Over at BTIG, Bhonsle agrees with Dwiggins’ assertion that the companies will be looking for a route separate from NAR’s agreement to settle. But he had his own take on how a firm could arrive at an estimated settlement figure.

“Anywhere and RE/MAX settled back in September, but Keller Williams is the one to really watch out, because they settled after they lost the trial and I think it will be the precedent,” Bhonsle said.

Bhonsle suggests that firms looking to settle could estimate their figures by dividing Keller Williams’ $70 million settlement by their agent count and then applying that amount to their own agent counts.

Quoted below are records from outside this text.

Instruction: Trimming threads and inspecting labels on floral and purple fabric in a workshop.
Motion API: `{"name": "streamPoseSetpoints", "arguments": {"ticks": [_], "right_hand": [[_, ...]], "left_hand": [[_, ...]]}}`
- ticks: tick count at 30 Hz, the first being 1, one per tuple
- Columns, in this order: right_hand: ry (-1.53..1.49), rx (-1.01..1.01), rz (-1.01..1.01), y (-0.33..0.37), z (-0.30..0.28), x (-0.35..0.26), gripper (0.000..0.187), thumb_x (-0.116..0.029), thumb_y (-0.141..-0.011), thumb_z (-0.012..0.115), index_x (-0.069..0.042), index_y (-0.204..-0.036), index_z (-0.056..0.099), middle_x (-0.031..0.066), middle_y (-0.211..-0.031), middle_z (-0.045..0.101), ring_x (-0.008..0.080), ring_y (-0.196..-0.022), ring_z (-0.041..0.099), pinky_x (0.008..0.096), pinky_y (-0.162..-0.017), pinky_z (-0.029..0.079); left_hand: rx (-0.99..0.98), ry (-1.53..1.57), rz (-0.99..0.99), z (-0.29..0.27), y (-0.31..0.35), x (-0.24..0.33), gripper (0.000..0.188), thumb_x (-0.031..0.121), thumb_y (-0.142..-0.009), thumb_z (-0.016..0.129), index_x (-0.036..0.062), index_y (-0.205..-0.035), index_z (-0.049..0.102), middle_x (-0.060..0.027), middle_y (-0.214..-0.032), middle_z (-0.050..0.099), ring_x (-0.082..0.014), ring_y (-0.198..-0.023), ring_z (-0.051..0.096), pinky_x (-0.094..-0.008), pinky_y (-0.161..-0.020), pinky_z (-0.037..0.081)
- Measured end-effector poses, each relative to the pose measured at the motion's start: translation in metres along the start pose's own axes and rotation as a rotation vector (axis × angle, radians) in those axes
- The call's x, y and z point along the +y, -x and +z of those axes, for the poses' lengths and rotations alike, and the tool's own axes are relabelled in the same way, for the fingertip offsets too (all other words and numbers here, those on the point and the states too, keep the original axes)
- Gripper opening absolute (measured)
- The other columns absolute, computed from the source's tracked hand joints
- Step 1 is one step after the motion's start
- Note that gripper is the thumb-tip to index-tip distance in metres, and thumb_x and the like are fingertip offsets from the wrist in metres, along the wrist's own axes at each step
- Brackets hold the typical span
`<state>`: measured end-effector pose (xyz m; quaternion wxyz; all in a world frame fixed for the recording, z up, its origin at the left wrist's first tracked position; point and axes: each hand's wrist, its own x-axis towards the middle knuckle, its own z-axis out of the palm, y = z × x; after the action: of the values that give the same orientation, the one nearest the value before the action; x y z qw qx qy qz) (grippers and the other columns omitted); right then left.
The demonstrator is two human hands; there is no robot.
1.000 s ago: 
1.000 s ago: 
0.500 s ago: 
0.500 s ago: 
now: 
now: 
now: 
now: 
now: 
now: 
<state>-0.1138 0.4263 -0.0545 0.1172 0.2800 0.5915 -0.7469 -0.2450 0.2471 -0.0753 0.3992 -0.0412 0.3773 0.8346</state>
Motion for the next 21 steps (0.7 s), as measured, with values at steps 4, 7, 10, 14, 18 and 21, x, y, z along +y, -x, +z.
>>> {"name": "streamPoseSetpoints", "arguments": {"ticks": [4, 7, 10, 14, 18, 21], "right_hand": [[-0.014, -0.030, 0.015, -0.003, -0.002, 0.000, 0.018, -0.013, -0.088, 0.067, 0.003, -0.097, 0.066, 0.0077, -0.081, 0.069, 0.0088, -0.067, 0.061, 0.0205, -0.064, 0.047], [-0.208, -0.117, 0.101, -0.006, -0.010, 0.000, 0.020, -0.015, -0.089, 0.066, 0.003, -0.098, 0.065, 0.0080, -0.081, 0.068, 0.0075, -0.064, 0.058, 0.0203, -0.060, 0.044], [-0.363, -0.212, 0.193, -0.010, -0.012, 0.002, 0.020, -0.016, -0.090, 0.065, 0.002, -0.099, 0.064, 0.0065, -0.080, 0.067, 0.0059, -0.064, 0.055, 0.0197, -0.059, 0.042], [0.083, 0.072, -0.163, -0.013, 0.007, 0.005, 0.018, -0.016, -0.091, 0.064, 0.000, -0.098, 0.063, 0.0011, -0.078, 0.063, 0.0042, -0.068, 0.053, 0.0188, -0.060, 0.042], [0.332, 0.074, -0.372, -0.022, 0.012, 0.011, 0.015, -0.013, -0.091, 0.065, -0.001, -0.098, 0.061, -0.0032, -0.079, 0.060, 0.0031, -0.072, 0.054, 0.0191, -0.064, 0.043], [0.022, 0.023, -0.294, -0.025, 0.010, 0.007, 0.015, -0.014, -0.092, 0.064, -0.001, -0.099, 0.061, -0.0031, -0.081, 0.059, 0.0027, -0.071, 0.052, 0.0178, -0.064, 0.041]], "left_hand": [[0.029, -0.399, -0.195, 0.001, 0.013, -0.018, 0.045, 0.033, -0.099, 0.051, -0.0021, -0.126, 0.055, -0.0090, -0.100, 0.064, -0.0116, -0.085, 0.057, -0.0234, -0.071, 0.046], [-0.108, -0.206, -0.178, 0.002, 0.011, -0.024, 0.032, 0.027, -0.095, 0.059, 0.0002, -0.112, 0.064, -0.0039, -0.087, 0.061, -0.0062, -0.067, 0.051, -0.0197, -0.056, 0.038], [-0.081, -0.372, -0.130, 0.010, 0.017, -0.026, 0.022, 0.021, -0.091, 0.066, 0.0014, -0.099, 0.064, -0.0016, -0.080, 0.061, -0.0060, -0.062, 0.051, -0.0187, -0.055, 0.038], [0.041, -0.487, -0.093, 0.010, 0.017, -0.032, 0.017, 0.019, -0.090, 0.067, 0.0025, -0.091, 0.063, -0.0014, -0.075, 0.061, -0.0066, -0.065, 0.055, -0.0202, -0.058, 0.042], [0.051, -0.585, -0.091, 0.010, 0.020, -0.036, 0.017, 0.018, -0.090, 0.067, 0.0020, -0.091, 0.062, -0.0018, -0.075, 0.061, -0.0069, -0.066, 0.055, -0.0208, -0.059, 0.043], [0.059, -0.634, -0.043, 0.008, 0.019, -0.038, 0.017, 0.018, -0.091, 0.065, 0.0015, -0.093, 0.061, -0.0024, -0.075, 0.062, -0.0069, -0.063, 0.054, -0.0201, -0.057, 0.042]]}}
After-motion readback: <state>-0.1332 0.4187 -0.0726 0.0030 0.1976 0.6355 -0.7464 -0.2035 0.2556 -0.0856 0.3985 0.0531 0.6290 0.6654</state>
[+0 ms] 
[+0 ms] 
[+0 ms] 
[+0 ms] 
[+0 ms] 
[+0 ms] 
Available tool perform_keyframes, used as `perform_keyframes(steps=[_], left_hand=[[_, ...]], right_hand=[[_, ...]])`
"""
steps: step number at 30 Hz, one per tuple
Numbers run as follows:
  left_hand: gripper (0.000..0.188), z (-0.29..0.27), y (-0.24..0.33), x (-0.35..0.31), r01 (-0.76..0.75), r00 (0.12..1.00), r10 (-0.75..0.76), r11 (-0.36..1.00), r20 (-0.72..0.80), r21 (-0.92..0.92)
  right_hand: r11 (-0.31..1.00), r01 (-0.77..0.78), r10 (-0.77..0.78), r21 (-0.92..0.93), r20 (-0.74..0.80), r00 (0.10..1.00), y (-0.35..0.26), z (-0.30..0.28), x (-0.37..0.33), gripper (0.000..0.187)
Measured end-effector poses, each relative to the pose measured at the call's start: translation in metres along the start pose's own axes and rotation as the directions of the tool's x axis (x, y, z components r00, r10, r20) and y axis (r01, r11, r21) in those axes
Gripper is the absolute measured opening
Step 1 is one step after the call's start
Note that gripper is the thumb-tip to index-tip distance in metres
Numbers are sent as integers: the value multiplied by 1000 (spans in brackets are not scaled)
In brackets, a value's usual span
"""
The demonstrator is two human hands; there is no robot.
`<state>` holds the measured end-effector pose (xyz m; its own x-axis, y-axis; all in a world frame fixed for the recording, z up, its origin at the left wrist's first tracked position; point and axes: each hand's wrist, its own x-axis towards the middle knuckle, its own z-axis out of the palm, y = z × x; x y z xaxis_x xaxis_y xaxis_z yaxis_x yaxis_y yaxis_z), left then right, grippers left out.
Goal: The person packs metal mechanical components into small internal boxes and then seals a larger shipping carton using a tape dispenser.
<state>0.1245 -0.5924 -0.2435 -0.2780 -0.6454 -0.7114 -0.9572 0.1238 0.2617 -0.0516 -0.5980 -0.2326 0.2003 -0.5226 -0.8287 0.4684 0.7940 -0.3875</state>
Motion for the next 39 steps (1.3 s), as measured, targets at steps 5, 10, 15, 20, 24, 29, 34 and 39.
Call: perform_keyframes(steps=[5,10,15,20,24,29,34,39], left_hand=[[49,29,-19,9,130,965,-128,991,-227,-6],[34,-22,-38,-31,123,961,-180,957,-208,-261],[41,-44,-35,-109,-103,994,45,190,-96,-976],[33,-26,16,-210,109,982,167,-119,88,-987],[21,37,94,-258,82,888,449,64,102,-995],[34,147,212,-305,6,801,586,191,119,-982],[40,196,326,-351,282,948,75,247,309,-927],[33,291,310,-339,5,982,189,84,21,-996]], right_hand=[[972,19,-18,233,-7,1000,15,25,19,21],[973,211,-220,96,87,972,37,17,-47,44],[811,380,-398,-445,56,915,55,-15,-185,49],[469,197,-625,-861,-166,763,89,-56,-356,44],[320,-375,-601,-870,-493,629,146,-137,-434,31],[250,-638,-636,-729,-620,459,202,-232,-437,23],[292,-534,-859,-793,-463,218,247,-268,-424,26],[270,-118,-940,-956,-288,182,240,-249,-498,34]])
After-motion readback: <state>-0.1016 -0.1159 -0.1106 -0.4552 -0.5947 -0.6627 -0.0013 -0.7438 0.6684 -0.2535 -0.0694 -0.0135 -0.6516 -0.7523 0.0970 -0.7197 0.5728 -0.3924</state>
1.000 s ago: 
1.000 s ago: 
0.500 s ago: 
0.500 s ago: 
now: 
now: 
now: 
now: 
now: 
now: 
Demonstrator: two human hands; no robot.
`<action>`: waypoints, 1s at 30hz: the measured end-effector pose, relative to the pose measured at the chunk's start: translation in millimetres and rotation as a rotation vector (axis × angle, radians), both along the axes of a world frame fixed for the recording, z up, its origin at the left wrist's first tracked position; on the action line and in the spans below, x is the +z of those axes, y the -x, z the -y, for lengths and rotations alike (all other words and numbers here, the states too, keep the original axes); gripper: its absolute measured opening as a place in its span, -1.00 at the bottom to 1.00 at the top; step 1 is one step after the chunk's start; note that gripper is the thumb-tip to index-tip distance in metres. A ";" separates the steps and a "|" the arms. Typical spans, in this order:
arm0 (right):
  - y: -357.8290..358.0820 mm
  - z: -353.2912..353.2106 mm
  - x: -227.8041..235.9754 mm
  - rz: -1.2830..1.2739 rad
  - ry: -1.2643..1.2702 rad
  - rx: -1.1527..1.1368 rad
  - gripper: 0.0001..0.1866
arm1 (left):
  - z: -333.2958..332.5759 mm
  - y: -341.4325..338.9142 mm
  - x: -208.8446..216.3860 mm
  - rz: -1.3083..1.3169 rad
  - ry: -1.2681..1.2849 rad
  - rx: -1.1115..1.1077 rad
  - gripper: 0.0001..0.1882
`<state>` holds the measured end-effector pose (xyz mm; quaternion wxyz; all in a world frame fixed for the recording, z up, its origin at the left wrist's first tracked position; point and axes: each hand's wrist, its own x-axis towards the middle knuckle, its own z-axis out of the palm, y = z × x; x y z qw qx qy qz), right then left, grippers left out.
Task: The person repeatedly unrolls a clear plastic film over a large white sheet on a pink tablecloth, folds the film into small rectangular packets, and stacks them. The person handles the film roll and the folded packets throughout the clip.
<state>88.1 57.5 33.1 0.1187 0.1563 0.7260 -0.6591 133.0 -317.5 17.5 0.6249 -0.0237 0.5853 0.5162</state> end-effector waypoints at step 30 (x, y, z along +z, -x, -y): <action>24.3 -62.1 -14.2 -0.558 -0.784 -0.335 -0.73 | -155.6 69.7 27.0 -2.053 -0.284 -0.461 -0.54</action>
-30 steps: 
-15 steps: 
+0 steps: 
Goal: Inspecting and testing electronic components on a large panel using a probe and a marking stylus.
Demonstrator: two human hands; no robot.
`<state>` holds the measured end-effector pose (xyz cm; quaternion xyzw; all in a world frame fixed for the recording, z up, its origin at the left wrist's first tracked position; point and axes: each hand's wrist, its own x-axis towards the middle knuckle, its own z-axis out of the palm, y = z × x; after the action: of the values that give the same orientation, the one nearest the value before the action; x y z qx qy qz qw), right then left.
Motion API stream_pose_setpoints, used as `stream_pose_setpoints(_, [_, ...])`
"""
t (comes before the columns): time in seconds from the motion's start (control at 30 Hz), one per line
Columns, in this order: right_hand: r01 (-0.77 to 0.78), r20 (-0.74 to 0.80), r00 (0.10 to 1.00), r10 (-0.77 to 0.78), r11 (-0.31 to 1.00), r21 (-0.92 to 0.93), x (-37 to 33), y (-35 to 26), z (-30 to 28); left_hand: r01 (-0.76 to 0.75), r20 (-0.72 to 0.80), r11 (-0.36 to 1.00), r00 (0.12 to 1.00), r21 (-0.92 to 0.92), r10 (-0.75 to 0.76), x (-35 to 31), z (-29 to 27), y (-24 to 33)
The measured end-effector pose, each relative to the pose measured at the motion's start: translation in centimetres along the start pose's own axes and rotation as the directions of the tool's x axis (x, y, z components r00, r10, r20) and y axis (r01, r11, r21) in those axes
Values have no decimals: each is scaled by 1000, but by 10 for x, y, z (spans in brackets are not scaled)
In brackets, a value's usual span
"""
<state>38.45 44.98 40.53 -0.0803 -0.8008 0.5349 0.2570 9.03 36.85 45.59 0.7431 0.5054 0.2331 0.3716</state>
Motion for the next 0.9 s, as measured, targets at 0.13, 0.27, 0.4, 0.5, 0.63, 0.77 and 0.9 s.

“The firms could then take that number and say, ‘Look, Keller Williams just did this and it was after the Sitzer/Burnett loss. Why are we now being asked to settle for that much more?’” Bhonsle said.

Relationship woes

While much of the attention on NAR’s settlement agreement has been placed on how the terms of the agreement will impact agents’ and brokers’ businesses, some in the industry are wondering how the $2 billion sales volume threshold NAR set will impact the trade group’s relationship with some of the industry’s largest players.

“What at first take looked like a massive win for NAR and the industry turns out to be something quite a bit less. Not because of what the plaintiff lawyers did, but because of what NAR did — or more precisely, did not do,” Hahn wrote in his newsletter. “Failing to consult … actually, failing to even inform … some of the most powerful, most important and most outspoken leaders in the industry during negotiations is an enormous mistake.”

At the Real Estate Services Providers Council, president and executive director Ken Trepeta is wondering if some of these firms may ultimately decide to turn on NAR.

“A firm could all of sudden throw NAR — who is one of their co-defendants in a suit — under the bus and say, ‘You made this rule and you made us follow this rule,’” Trepeta posited. “The gate could now be open for this type of lawsuit because they could claim that NAR imposed the rule and that it should be responsible for the damages.”

No matter what the firms in what Hahn called the “Two Billion Club” decide to do, their legal professionals still have their work cut out for them.